ACL2 !>(defbadge my-cons)                                    ; [2]

MY-CONS now has the badge (APPLY$-BADGE 2 1 . T) but has
no warrant.

 T
ACL2 !>(apply$ 'my-cons '(3 4))                              ; [3]
(3 . 4)
ACL2 !>(thm (equal (my-cons 3 4) '(3 . 4)))                  ; [4]
...
******** FAILED ********
ACL2 !>(verify-termination my-cons)                          ; [5]
...
ACL2 !>(apply$ 'my-cons '(3 4))                              ; [6]


ACL2 Error in TOP-LEVEL:  The value of APPLY$-USERFN is not
 specified on MY-CONS because MY-CONS has not been warranted.

ACL2 !>(defwarrant my-cons)                                  ; [7]

MY-CONS is now warranted by APPLY$-WARRANT-MY-CONS, with
badge (APPLY$-BADGE 2 1 . T).

ACL2 !>(apply$ 'my-cons '(3 4))                              ; [8]
(3 . 4)

ACL2 !>ACL2 !>(thm (equal (my-cons 3 4) '(3 . 4)))           ; [9]
...
******** FAILED ********
ACL2 !>(thm                                                  ;[10]
        (implies (warrant my-cons)
                 (equal (my-cons 3 4) '(3 . 4))))
...
Q.E.D.
...
Proof succeeded.

In events [1] and [2] my-cons is introduced as a badged :program mode function. Command [3] shows that we can apply$ 'my-cons in the top-level loop and get the ``expected'' value. This is ``magic'' on several levels! There is no axiom in the evaluation theory defining my-cons and there is no warrant connecting the symbol 'my-cons to the function my-cons. The failure of the first thm command, [4], shows that the prover's theory knows nothing of the behavior of apply$ on 'my-cons. After converting my-cons to :logic mode with verify-termination in [5] we can no longer evaluate the application of my-cons at the top-level, as shown by [6]! This is surprising because one might expect ACL2 to be able to do more with a :logic mode function than its :program mode counterpart.
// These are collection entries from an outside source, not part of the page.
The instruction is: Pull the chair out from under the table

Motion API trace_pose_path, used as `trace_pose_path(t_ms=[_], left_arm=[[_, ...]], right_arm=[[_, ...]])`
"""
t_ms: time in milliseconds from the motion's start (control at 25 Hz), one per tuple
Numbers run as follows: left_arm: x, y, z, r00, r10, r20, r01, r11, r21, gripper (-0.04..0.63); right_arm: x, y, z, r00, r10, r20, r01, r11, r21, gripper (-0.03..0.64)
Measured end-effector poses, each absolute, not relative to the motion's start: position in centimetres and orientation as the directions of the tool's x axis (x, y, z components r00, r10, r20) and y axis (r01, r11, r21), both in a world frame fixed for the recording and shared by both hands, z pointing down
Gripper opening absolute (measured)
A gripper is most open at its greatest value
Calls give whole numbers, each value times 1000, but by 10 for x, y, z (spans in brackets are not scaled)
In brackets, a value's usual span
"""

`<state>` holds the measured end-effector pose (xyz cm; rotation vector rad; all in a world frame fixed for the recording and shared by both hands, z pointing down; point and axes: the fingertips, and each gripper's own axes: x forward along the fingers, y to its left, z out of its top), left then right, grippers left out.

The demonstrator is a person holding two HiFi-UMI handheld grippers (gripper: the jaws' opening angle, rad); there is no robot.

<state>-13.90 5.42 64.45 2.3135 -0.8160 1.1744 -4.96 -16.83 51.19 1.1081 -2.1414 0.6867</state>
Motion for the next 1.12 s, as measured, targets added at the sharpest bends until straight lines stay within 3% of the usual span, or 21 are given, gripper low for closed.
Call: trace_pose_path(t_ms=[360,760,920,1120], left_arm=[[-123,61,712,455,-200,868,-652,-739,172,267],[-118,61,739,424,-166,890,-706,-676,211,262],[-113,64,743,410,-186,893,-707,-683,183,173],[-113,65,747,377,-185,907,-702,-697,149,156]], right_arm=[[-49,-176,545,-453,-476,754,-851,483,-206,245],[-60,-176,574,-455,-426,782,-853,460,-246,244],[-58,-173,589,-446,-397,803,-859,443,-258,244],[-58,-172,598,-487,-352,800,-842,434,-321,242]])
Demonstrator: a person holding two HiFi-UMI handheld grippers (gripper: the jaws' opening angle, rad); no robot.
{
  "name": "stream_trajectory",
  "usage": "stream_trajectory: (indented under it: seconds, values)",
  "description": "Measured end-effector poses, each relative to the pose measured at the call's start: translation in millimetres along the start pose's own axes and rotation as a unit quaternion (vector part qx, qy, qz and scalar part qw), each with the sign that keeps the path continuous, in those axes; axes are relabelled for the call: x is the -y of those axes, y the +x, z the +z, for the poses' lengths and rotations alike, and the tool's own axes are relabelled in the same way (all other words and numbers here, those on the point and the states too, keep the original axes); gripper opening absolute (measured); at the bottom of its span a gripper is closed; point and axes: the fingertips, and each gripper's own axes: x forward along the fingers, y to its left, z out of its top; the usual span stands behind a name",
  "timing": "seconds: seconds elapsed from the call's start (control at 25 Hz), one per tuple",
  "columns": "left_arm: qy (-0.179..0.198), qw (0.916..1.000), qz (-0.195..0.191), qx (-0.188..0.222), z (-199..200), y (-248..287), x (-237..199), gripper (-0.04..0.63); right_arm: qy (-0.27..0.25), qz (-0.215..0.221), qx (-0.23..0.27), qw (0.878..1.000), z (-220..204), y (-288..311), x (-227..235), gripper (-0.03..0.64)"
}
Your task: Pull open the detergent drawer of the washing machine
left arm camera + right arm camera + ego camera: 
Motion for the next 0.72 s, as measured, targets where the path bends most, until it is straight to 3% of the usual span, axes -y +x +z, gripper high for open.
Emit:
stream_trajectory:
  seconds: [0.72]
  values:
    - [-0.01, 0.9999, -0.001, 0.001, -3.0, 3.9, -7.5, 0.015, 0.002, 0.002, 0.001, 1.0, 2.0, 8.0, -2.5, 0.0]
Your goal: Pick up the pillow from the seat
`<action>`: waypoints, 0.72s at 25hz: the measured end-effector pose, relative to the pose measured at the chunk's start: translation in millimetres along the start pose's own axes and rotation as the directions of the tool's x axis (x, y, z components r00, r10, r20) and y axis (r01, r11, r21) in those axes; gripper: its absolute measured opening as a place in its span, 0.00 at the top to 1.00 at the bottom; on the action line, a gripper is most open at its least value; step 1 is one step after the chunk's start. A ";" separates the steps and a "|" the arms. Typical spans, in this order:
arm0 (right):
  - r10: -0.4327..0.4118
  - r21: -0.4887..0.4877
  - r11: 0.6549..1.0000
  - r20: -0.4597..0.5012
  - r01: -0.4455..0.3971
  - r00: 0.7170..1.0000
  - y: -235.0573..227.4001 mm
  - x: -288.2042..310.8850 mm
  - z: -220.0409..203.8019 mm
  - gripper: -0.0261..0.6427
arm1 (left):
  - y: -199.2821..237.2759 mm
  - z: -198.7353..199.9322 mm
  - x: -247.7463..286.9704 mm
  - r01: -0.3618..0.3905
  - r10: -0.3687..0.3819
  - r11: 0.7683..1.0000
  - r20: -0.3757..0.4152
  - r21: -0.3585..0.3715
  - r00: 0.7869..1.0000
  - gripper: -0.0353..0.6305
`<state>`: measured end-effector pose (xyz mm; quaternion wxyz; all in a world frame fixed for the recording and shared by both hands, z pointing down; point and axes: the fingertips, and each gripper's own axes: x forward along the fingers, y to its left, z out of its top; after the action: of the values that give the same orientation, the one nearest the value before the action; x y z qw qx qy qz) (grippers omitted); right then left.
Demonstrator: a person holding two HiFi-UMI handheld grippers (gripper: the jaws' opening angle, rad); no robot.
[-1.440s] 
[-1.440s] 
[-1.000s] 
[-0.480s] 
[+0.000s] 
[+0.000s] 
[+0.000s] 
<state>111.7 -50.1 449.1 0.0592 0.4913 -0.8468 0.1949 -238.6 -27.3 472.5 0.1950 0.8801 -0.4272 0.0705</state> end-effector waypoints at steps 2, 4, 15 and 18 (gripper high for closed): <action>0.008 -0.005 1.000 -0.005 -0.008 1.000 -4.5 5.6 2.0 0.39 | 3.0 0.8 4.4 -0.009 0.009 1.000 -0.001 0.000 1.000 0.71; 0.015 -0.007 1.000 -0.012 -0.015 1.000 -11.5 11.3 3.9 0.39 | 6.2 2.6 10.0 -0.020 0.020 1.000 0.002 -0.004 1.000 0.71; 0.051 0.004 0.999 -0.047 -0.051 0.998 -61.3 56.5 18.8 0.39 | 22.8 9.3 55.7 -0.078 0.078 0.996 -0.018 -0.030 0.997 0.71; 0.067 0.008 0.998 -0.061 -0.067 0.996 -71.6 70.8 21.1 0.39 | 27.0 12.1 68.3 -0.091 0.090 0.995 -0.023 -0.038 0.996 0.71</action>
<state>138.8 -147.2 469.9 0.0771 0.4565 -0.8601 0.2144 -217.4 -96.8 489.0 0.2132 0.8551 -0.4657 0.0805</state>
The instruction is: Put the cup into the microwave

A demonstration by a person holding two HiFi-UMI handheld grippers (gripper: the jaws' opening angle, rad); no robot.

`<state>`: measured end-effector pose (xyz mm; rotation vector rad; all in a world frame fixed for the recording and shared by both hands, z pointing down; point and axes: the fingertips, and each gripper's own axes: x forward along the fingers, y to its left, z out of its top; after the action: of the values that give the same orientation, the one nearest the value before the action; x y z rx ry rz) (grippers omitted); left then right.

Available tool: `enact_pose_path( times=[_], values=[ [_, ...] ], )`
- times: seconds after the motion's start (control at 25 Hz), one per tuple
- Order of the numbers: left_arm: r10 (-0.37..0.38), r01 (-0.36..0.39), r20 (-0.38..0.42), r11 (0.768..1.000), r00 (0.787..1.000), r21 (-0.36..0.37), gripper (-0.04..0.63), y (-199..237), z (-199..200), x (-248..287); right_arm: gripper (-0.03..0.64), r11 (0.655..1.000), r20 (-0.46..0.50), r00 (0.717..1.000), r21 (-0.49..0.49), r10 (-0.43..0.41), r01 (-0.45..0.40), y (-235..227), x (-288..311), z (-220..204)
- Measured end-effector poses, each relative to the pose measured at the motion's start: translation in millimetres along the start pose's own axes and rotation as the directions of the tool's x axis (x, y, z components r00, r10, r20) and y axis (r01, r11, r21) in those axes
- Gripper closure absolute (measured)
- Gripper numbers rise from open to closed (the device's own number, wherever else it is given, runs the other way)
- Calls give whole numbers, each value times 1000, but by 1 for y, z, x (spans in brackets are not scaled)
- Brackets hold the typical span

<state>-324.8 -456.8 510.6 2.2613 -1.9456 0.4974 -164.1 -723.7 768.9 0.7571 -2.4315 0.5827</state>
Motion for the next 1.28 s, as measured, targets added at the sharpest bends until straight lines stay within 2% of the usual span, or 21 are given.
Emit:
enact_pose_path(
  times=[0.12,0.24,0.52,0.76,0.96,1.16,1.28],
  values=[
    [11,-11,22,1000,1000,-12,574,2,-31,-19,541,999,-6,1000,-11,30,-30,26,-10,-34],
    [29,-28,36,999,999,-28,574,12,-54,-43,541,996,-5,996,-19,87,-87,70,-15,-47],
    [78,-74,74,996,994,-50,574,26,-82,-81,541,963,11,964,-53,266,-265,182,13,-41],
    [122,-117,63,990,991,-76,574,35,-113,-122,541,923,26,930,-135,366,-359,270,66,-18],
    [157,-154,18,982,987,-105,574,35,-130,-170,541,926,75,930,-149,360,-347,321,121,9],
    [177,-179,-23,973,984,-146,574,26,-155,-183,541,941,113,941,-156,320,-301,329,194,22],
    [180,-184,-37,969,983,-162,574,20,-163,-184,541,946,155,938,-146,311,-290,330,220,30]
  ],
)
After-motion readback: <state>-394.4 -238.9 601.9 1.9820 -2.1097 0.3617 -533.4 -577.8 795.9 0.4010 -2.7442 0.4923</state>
But in the evolving evaluation theory as of [6], my-cons is a :logic mode function with no warrant and so logically speaking (apply$ 'my-cons ...) is undefined. Computing a value for it at [6] would violate the guarantee that values of :logic mode terms can be proved correct in the evaluation theory — i.e., that the computed value can be derived logically. Such a derivation is impossible without a warrant. However, after defwarrant, in [7], confirms that it is sound to issue a warrant (linking the symbol 'my-cons to the function my-cons via apply$), the evaluation of the 'my-cons term in [8] succeeds. The defwarrant soundly extends the proof theory by adding a definition for the warrant function for my-cons and extends the evaluation theory by assuming the warrant for my-cons is true. This latter extension is also sound. However, [9] shows that we still cannot prove (in the prover's theory) that the evaluation of the apply$ term is correct, because we did not provide the warrant as a hypothesis. However, if we amend the conjecture to include the warrant, as in [10], the proof (in the prover's theory) succeeds. While all warrants are assumed true in the evaluation theory, they must be made explicit as hypotheses for proofs in the prover's theory. This is the mechanism whereby ACL2 can avoid the ``local problem'' illustrated in Lesson 12 of introduction-to-apply$ and discussed more thoroughly in ``Limited Second-Order Functionality in a First-Order Setting'' by Matt Kaufmann and J Strother Moore.